IN A POST on LinkedIn, Patrick Worms from the Centre for International Forestry Research and World Agroforestry, explains why inorganic fertilisers are one of the worlds biggest sources of greenhouse gas emissions.
He writes that the long-held belief of farmers and agronomists alike has been that inorganic fertilisers must boost soil carbon, because they boost plant growth.
“It sounds logical,” he says, “But when you measure soil carbon in soils treated with inorganic fertilisers, its level doesn’t rise. It drops.”
“The puzzle was only solved three years ago, in a study published by Scientific Reports. It all hinges on bacteria. What’s key is that they’re not genetically stable species, like whales, wheat or trees. They swap genes with gay abandon, and use this to adapt to changing environments.
“When the nitrogen added to soils comes with a lot of carbon – as it does when you use compost or manure, or have tree litter fall on it – bacteria use all that carbon wealth to build and extrude a lot of long carbon chains. Those carbon exudates give soil a much higher porosity, so water, nutrients and oxygen easily flow through it.

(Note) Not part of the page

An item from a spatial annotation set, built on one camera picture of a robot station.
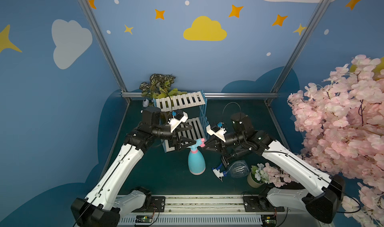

“That helps all sorts of soil creatures, including some that make their living from dissolving bedrock. That liberates fresh nutrients – and on it goes.
“But when the nitrogen floods in without any carbon, as it does with inorganic fertilisers, bacterial metabolism changes. Carbon becomes scarce, so there are fewer exudates. The soil loses its porosity. Water, nutrients and oxygen have a harder time flowing through it. The soil, becoming compacted, also becomes anoxic: there’s so little oxygen left that a lot of soil life dies (that’s one of the reasons industrial farmers have to plough so often: to aerate the soil. And that puts more carbon into the atmosphere).
“Yet, thanks to all that nitrogen, some bacterial growth continues. But because there’s so little oxygen, bacteria are pushed to share genes for a metabolism better suited to anoxic environments. Soon, many species switch to a metabolism focused on nitrogen and sulphur. The waste product of that is an immensely powerful greenhouse gas: nitrous oxide.”
Mr Worms concludes that “with inorganic fertiliser, you get less carbon in the soil, put more carbon in the air, and add a lot more nitrous oxide, too. A horrible outcome.”
“The good news,” he says, “is that the genes that bacteria use in oxygen-rich environments have not disappeared from that soil (just as the genes for an anoxic environment were present, too). Their frequency has merely dropped. If management changes – by planting trees, say, or adding manure – the nitrogen and sulphur pathway genes get swapped back for the oxygen pathway ones, and the virtuous circle resumes. That’s why it’s so easy, conceptually, to fix heavily degraded, agricultural soils.”